TASK REQUIREMENTS: A single number is the answer: the count of lines in these records with "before" in them.

THE DATA:
============

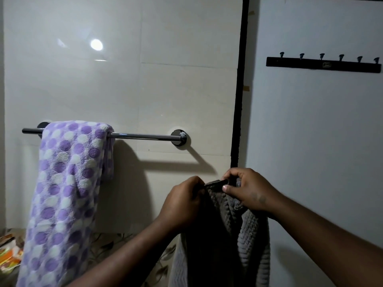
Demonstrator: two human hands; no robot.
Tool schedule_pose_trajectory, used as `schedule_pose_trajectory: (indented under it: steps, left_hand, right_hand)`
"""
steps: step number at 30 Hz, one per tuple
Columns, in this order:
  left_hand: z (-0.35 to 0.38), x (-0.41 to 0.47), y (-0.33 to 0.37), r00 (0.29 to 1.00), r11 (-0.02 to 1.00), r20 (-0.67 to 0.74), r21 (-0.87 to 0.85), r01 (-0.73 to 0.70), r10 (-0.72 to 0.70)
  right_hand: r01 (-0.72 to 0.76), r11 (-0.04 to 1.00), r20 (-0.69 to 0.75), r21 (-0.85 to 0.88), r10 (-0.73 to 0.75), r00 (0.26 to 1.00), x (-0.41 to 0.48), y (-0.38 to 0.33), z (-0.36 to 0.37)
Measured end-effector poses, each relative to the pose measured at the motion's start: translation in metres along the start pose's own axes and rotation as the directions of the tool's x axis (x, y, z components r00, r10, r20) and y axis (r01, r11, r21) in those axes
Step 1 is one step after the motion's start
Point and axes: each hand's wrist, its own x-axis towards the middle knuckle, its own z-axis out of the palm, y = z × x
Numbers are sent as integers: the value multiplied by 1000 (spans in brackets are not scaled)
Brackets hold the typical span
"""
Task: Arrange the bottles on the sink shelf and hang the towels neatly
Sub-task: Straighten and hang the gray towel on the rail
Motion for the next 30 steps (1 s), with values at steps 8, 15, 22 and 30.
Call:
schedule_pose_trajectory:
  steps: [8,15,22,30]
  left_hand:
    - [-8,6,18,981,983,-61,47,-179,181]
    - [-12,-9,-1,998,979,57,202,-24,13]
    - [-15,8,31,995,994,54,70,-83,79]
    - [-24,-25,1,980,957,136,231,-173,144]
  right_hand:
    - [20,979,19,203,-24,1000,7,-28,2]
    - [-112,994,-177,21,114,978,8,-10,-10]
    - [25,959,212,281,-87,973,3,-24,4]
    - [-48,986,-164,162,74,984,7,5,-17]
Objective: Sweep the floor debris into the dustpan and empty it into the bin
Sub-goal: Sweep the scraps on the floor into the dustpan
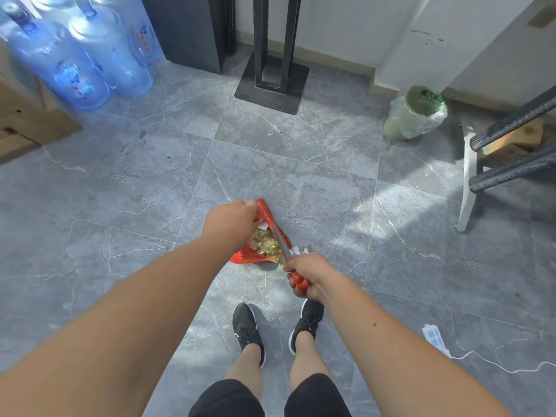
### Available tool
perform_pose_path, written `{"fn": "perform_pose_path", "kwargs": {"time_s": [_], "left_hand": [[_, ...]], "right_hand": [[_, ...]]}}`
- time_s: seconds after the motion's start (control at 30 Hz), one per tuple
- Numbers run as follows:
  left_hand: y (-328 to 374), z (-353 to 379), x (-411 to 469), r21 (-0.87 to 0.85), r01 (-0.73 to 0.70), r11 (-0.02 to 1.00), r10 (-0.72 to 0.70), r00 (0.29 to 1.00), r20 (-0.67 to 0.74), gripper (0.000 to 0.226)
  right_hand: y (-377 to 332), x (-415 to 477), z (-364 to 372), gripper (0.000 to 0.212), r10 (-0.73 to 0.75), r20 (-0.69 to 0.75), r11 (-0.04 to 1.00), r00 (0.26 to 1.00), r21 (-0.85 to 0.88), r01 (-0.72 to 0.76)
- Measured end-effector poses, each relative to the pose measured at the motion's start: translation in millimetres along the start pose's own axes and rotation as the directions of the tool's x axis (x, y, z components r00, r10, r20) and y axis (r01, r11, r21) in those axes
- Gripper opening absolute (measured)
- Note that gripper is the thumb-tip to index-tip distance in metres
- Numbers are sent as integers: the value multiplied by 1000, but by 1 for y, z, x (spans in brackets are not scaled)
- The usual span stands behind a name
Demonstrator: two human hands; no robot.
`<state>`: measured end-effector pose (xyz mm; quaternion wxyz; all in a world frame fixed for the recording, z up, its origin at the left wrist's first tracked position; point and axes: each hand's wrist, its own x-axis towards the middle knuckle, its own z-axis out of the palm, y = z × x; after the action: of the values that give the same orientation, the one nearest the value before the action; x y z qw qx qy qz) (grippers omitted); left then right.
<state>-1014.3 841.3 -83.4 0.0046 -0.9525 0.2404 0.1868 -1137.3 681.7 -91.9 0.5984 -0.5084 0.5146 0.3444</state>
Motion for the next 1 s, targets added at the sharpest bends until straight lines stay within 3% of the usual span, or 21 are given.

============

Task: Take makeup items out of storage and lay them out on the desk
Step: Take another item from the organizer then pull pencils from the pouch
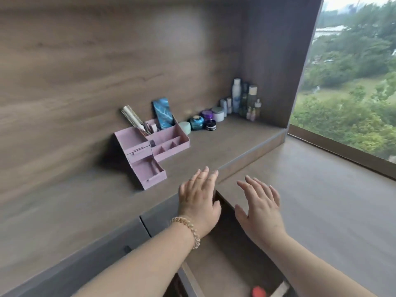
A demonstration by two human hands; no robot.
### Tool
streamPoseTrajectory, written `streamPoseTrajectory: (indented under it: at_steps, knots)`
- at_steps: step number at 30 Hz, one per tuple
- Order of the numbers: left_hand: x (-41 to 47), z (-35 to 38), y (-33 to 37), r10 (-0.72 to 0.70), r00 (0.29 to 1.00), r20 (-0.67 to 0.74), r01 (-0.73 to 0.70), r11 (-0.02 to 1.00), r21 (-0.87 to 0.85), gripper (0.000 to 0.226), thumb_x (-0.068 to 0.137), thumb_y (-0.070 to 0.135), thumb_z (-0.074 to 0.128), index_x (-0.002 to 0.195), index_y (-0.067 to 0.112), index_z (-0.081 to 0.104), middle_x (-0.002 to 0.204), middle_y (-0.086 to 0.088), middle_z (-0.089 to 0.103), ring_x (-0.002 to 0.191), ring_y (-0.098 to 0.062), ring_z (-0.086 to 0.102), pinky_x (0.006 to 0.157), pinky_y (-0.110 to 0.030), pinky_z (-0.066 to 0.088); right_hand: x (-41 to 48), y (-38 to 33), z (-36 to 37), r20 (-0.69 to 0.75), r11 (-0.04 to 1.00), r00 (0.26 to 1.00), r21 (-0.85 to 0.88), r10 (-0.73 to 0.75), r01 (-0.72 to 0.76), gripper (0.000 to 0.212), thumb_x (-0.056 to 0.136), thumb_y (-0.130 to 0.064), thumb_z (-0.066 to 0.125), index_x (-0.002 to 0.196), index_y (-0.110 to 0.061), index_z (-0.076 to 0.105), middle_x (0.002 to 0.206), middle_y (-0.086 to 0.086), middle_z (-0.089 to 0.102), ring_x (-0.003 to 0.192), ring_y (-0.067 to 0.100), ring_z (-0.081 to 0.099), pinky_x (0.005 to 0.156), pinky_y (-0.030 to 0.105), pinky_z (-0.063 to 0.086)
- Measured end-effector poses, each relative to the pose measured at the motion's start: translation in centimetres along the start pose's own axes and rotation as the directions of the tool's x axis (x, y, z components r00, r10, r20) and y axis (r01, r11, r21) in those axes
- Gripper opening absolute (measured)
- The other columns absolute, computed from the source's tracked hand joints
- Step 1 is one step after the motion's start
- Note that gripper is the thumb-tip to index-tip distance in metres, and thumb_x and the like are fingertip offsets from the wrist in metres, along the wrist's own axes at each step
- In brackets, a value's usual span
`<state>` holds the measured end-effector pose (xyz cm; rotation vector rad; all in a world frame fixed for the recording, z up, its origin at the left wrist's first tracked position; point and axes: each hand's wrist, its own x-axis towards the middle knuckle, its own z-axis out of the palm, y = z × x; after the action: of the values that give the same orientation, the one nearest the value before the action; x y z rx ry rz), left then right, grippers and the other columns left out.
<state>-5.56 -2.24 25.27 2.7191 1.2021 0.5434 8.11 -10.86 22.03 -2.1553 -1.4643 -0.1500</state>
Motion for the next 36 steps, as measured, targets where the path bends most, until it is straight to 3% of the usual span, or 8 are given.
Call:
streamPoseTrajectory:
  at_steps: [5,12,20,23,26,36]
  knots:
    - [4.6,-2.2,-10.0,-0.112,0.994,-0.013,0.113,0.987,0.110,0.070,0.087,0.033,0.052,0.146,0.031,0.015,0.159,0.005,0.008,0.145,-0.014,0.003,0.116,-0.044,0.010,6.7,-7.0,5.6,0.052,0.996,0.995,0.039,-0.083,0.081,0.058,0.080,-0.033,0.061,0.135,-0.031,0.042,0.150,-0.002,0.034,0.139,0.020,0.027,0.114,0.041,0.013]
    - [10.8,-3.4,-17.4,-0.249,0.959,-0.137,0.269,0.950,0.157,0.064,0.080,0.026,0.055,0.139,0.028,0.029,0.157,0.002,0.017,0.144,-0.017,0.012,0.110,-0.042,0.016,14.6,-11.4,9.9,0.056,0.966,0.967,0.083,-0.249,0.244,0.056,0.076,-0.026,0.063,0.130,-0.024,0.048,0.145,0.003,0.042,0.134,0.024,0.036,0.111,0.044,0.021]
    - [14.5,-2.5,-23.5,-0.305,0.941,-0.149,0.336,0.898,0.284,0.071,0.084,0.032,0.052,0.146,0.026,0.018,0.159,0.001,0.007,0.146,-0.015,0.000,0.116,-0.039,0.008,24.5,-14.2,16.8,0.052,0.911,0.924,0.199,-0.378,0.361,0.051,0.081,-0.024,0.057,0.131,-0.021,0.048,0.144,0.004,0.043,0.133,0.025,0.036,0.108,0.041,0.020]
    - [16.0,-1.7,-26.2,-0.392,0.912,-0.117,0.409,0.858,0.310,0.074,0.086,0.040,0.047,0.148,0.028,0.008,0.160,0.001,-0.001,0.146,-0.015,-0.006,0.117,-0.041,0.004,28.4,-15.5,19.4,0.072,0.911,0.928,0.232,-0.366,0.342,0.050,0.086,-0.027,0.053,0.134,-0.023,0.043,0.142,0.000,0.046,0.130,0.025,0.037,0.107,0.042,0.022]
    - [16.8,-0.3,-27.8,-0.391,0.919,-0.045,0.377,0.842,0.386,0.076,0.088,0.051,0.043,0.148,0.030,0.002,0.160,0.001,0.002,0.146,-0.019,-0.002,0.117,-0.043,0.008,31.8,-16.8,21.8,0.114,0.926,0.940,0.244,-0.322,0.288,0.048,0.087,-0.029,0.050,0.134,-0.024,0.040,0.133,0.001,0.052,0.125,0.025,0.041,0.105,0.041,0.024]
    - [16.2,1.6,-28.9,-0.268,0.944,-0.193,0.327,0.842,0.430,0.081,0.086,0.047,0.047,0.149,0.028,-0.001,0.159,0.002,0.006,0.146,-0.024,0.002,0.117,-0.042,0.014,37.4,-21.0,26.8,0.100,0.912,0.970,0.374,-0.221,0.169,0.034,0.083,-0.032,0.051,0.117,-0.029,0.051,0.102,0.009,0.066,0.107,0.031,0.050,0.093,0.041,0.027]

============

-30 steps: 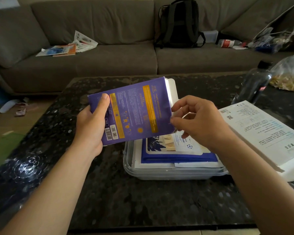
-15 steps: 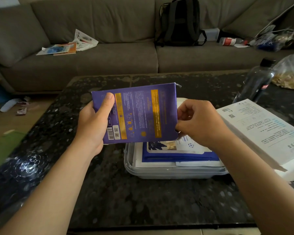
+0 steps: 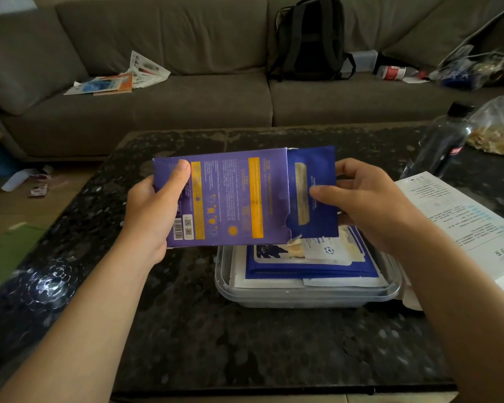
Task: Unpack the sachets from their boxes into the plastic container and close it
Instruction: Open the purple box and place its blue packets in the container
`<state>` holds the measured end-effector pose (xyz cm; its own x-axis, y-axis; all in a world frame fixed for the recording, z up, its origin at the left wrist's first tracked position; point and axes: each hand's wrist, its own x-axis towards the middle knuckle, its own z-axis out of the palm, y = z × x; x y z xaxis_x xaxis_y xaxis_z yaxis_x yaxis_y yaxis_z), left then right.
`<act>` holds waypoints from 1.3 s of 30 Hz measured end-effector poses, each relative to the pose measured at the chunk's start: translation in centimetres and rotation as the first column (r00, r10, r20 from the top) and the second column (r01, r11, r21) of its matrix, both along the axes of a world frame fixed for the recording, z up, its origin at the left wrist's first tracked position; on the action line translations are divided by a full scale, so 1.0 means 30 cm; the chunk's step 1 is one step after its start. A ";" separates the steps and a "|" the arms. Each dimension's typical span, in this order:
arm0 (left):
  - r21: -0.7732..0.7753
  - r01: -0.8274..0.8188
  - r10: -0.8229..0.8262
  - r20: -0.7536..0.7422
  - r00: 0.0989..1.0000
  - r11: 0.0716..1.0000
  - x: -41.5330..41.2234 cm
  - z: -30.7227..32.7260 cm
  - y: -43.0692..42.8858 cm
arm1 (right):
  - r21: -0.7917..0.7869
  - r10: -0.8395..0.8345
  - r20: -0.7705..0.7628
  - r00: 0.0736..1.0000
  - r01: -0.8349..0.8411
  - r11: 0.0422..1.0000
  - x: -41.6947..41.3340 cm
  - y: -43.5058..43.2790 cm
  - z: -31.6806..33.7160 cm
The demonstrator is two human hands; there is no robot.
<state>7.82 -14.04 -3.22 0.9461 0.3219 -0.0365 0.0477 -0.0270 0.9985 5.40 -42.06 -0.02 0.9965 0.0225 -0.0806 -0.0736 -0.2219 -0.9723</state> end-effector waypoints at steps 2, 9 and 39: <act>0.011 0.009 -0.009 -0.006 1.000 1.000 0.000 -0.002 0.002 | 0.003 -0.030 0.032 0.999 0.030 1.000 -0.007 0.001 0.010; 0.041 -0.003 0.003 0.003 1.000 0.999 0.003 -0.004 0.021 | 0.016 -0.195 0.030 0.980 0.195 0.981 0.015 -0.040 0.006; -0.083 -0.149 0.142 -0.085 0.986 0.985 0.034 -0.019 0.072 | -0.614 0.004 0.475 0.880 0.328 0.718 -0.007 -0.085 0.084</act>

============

SOLUTION: 2